What is needed:
Copy the data below verbatim, leaving no line out.

Given information:
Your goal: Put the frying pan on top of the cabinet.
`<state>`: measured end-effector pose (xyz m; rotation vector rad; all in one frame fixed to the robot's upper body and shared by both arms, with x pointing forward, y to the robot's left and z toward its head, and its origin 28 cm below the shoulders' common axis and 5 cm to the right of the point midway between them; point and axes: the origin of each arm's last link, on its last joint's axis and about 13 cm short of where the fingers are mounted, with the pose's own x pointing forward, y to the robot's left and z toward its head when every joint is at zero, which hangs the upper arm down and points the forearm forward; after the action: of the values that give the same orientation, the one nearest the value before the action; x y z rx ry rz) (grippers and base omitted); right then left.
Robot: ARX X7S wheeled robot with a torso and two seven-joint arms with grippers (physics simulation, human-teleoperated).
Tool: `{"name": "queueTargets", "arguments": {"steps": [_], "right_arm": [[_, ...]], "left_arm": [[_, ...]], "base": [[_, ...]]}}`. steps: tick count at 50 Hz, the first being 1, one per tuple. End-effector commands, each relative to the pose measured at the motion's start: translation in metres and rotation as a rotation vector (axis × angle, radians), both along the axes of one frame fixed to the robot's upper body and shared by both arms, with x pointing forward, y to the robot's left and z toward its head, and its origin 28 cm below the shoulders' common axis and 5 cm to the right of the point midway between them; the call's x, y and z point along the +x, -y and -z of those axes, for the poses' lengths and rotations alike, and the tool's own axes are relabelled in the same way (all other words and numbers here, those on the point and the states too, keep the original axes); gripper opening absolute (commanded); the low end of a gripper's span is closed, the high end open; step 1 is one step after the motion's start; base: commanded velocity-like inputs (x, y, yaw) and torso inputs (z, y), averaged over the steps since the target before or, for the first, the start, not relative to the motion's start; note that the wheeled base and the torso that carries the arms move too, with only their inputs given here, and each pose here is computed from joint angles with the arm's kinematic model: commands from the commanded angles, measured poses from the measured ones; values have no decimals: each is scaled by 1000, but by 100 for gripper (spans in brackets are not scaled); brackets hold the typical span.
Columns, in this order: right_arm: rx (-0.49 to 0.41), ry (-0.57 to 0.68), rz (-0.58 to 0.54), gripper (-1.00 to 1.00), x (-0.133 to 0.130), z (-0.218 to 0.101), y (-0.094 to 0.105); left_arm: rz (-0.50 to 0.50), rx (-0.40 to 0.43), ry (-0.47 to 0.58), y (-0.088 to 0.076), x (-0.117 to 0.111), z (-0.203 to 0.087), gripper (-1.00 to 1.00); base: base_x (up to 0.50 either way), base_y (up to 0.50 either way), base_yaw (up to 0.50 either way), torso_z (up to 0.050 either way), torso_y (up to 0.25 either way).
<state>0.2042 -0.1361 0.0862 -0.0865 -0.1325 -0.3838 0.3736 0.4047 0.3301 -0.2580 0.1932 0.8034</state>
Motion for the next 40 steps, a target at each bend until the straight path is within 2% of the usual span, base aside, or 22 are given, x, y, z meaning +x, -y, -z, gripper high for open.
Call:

Reply to the exercise:
Your goal: Put the frying pan on top of the cabinet.
`<state>`: measured end-effector pose (xyz m; rotation vector rad; all in one frame fixed to the robot's upper body and shared by both arms, with x pointing forward, y to the robot's left and z toward its head, and its origin 28 cm below the shoulders' common axis and 5 cm to the right of the point midway between them; point and axes: the origin of each arm's last link, on its last joint's axis and about 13 cm short of where the fingers are mounted, with the pose's own x pointing forward, y to the robot's left and z toward its head when every joint is at zero, which hangs the upper arm down and points the forearm forward; after the action: of the values that give the same orientation, the one nearest the value before the action; x y z rx ry rz) (grippers and base omitted); right then left.
Robot: ARX X7S wheeled robot with a torso and two seven-joint arms with grippers (physics simulation, human-teleoperated).
Tool: `{"name": "queueTargets", "arguments": {"steps": [_], "right_arm": [[_, ...]], "left_arm": [[_, ...]], "base": [[_, ...]]}}`. steps: tick count at 50 Hz, the first being 1, one per tuple. End-effector commands, each relative to the pose measured at the motion's start: translation in metres and rotation as a rotation vector (axis × angle, radians), both along the axes of one frame fixed to the robot's upper body and shared by both arms, with x pointing forward, y to the robot's left and z toward its head, and its origin 28 cm below the shoulders' common axis and 5 cm to the right of the point midway between them; the call's x, y and z point along the +x, -y and -z of those axes, for the poses' lengths and rotations alike, and the tool's own axes are relabelled in the same way (all other words and numbers here, those on the point and the states too, keep the original axes); gripper opening absolute (commanded); the low end of a gripper's span is closed, the high end open; step 1 is one step after the motion's start; base: commanded velocity-like inputs (x, y, yaw) and torso inputs (z, y), averaged over the steps since the target before or, for the first, the start, not relative to the motion's start; note that the wheeled base and the torso that carries the arms move too, with only their inputs given here, and each pose here is computed from joint angles with the arm's kinematic model: commands from the commanded angles, measured poses from the measured ones; values have no decimals: each is scaled by 1000, but by 100 for gripper (spans in brackets are not scaled); brackets hold the typical span.
Columns, in this order: right_arm: rx (-0.49 to 0.41), ry (-0.57 to 0.68), rz (-0.58 to 0.54), gripper (-1.00 to 1.00), x (-0.133 to 0.130), z (-0.218 to 0.101), y (-0.094 to 0.105); left_arm: rz (-0.50 to 0.50), rx (-0.40 to 0.43), ry (-0.47 to 0.58), y (-0.088 to 0.076), x (-0.117 to 0.111), z (-0.203 to 0.087), gripper (-1.00 to 1.00); base: base_x (up to 0.50 either way), base_y (up to 0.50 either way), base_yaw (up to 0.50 either way), torso_z (up to 0.050 either way), torso_y (up to 0.25 either way).
<state>0.2042 -0.1361 0.0862 -0.0865 -0.1325 -0.3838 0.3736 0.4047 0.3301 -0.2580 0.1932 0.8034</state>
Motion for the next 40 steps, a target at each bend until the straight path is within 2% of the usual span, base aside, or 22 are given, x, y, z meaning +x, -y, -z, gripper high for open.
Call:

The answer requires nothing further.